Okay, that's a bit circular. But there's a good reason for this. Consider the case of $X=\Bbb N$, we already know that if every set of reals is Lebesgue measurable, or has the Baire property, then there is no Hamel basis for $\Bbb{R^N}$.
The problem is that we don't know quite "how much choice" is truly needed. We only know that it is somewhere between "all the choice" and "some of the choice". In other words, there is no easy-to-formulate-and-understand choice principle which gives you the correct provability power. Or at least, we don't know of one.
And it's even worse. Since the axiom of choice can start failing in a arbitrarily high stage of the von Neumann hierarchy, we can't even say something about the least stage where this fails. It could be the case that any $X$ that you ever imagined would have $\Bbb R^X$ is well-orderable, which means we can construct the basis using transfinite recursion, and yet, somewhere out there, in space, there is an $X$ such that $\Bbb R^X$ does not have a Hamel basis.

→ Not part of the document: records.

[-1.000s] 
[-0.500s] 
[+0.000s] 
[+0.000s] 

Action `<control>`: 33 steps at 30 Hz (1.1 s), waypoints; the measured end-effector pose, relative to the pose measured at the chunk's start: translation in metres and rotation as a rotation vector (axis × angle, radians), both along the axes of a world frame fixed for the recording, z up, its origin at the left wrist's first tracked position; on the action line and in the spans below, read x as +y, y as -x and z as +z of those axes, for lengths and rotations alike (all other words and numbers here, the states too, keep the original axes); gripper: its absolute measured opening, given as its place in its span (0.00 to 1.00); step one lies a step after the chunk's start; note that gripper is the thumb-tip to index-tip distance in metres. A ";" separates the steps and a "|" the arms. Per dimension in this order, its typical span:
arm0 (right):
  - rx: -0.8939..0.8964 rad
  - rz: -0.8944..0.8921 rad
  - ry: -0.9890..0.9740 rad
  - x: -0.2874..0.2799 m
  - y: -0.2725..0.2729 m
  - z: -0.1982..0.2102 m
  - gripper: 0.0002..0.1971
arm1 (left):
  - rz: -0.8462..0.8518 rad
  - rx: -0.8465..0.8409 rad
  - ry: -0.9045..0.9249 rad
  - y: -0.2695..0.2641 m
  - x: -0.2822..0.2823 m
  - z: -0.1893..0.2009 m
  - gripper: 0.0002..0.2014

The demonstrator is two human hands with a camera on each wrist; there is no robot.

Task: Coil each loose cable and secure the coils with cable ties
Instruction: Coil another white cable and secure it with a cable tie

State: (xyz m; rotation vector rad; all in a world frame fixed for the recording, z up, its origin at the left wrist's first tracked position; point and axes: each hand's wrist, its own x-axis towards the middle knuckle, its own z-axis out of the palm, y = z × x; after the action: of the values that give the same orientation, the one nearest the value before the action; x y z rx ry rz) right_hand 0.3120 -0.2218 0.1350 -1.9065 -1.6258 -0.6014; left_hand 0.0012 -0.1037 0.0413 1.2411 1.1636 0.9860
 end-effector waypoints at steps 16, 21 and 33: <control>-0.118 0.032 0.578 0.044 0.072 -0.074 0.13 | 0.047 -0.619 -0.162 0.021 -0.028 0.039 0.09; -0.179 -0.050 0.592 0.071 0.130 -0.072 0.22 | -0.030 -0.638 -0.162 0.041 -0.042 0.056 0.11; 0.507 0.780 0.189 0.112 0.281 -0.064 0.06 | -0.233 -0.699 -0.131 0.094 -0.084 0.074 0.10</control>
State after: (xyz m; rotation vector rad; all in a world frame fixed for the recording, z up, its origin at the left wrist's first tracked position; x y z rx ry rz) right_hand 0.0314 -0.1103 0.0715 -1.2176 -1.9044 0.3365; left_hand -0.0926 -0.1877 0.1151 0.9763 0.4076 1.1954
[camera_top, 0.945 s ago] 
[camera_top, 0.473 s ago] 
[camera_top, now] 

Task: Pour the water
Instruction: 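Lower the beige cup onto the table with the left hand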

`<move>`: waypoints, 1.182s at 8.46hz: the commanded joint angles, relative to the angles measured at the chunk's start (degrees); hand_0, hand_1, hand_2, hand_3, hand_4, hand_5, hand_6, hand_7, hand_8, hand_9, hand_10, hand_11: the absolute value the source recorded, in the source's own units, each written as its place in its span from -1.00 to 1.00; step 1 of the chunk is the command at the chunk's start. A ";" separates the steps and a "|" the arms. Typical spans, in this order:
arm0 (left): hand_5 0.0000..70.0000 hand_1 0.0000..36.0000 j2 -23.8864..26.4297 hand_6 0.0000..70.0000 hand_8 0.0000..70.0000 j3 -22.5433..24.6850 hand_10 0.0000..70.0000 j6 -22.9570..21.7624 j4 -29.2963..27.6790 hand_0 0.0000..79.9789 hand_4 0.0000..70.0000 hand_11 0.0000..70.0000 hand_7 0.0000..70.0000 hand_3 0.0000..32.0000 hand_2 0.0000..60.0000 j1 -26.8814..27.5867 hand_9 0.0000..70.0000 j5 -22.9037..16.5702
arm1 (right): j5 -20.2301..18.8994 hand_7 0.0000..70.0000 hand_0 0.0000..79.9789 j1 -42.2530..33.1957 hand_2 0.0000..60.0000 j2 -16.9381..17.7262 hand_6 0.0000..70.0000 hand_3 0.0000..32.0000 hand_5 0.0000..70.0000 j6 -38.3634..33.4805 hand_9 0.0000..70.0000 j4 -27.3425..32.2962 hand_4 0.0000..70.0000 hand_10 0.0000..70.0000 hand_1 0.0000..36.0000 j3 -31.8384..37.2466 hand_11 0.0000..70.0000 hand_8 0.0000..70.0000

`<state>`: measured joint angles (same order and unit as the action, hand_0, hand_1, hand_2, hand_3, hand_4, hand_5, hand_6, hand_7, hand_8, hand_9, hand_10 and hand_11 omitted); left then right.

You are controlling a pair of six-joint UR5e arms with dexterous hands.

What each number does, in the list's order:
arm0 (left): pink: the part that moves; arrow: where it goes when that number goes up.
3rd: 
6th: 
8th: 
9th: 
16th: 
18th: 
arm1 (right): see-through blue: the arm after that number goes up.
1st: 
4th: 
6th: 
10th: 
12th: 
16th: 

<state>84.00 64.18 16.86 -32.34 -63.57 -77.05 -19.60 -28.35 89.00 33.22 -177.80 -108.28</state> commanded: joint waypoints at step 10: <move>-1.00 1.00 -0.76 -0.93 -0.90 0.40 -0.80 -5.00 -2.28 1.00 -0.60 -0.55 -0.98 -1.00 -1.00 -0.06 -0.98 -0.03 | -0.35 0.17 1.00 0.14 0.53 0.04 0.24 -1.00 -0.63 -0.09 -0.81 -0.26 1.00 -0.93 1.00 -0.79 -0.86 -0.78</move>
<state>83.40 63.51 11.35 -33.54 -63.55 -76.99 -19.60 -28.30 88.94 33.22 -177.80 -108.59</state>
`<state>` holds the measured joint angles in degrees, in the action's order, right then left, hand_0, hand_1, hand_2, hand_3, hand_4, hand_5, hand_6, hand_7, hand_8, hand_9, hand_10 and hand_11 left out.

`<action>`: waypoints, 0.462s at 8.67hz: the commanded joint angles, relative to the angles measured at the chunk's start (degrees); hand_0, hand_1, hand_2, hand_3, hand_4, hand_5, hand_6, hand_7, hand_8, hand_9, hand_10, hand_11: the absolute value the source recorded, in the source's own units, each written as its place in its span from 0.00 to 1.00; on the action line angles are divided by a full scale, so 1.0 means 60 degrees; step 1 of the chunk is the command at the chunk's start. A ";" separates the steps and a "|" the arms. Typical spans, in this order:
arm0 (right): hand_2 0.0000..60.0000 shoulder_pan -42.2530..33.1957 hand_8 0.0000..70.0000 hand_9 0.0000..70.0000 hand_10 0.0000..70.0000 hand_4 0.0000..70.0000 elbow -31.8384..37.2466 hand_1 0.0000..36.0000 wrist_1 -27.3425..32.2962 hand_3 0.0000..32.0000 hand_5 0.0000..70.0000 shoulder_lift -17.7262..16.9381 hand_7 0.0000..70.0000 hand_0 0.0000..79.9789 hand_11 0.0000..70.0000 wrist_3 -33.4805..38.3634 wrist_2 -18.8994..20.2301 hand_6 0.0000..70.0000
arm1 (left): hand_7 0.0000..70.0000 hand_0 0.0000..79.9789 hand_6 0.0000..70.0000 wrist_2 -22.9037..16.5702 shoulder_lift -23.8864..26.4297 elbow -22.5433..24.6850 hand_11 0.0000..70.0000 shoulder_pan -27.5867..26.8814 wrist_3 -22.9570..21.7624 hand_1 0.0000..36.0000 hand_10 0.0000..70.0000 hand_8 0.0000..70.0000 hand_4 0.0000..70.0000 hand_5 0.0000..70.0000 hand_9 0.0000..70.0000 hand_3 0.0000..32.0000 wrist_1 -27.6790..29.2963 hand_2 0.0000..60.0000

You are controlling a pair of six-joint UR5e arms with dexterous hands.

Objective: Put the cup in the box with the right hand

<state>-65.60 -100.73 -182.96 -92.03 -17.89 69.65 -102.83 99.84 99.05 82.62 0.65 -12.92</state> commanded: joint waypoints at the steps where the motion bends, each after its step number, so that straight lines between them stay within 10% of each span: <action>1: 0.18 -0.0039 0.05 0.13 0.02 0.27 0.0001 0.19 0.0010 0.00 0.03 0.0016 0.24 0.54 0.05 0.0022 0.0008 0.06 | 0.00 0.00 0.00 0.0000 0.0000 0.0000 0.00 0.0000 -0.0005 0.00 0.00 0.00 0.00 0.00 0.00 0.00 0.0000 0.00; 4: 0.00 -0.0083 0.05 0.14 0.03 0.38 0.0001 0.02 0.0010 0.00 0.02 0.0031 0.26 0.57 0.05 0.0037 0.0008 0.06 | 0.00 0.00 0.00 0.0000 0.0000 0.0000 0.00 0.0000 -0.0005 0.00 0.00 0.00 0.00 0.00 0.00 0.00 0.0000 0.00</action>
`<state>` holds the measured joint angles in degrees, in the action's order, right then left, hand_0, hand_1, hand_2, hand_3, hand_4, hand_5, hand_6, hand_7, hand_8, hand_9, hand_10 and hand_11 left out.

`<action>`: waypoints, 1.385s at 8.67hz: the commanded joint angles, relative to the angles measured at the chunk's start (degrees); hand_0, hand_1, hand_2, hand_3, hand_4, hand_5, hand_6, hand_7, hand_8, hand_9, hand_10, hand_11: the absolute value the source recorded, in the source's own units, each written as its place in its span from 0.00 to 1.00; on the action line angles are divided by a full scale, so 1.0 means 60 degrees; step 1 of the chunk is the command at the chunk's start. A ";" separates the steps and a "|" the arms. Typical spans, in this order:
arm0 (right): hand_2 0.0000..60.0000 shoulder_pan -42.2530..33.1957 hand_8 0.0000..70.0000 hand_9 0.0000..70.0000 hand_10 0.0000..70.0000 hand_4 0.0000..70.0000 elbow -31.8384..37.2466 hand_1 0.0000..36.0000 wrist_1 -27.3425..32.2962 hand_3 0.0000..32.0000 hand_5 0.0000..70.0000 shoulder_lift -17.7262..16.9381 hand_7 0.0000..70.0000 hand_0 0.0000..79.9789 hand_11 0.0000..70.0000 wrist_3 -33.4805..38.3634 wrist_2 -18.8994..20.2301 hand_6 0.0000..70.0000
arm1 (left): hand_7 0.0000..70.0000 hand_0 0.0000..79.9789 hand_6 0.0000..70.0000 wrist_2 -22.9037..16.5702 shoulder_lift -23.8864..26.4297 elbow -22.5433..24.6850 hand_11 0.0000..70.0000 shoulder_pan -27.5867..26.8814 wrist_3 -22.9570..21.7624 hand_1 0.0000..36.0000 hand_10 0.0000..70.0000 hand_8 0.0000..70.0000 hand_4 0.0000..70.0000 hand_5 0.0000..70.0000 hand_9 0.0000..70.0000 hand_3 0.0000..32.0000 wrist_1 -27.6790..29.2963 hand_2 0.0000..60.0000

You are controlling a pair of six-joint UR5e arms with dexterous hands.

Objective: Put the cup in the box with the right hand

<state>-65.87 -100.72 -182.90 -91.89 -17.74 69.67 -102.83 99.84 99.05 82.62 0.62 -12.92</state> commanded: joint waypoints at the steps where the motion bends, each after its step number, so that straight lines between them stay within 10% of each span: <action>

Clearly if $X$ is finite, then the $\mathbb{R}$-vector space $F(X,\mathbb{R})$ of maps from $X$ to $\mathbb{R}$ has a basis - namely, consisting of the indicator functions $$\delta_a: x\mapsto 0\mbox{ if $x\not=a$, } x\mapsto 1\mbox{ if $x=a$}\quad (a\in X).$$
As soon as $X$ becomes infinite, however, some choice is needed: it is consistent with ZF that there is no basis for the $\mathbb{R}$-vector space of maps from $\mathbb{N}$ to $\mathbb{R}$ - in fact, we can replace $\mathbb{R}$ here by $\mathbb{Z}/2\mathbb{Z}$!
At the same time, there is no "moment" where full choice becomes needed: since choice can hold "up to a certain point" in the set theoretic universe yet fail later (that is, we could have every set of rank $<\alpha$ be well-orderable, but some non-well-orderable set of rank $\ge\alpha$), there's essentially never a "single instance" of, well, anything that implies full choice.